◆ **Work instruction**:
Exclude all pictures, then restate the entries below word for word.

◆ **Supplied material**:
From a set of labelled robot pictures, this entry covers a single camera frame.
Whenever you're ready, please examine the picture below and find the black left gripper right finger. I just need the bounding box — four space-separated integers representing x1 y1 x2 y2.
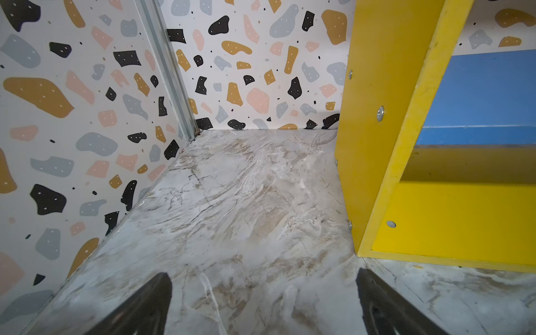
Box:
356 268 446 334

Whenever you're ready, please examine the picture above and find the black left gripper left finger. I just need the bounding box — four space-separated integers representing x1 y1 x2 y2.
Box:
86 272 173 335

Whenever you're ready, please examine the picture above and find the yellow shelf unit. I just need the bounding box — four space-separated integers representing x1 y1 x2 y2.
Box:
336 1 535 273

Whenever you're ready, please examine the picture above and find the aluminium corner post left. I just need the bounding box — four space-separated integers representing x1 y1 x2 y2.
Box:
134 0 200 143

◆ **Result**:
From a set of labelled robot pictures, this entry covers a single camera frame.
Whenever you're ready, please examine the picture below and find the black left gripper right finger. I just need the bounding box — four space-separated integers representing x1 y1 x2 y2.
Box:
356 268 446 334

Whenever you're ready, please examine the picture above and find the black left gripper left finger. I just need the bounding box — four space-separated integers representing x1 y1 x2 y2.
Box:
86 272 173 335

Whenever you're ready, please examine the picture above and find the yellow shelf unit. I just need the bounding box — four space-separated integers representing x1 y1 x2 y2.
Box:
336 1 535 273

Whenever you're ready, please examine the picture above and find the aluminium corner post left. I just need the bounding box — four space-separated integers representing x1 y1 x2 y2.
Box:
134 0 200 143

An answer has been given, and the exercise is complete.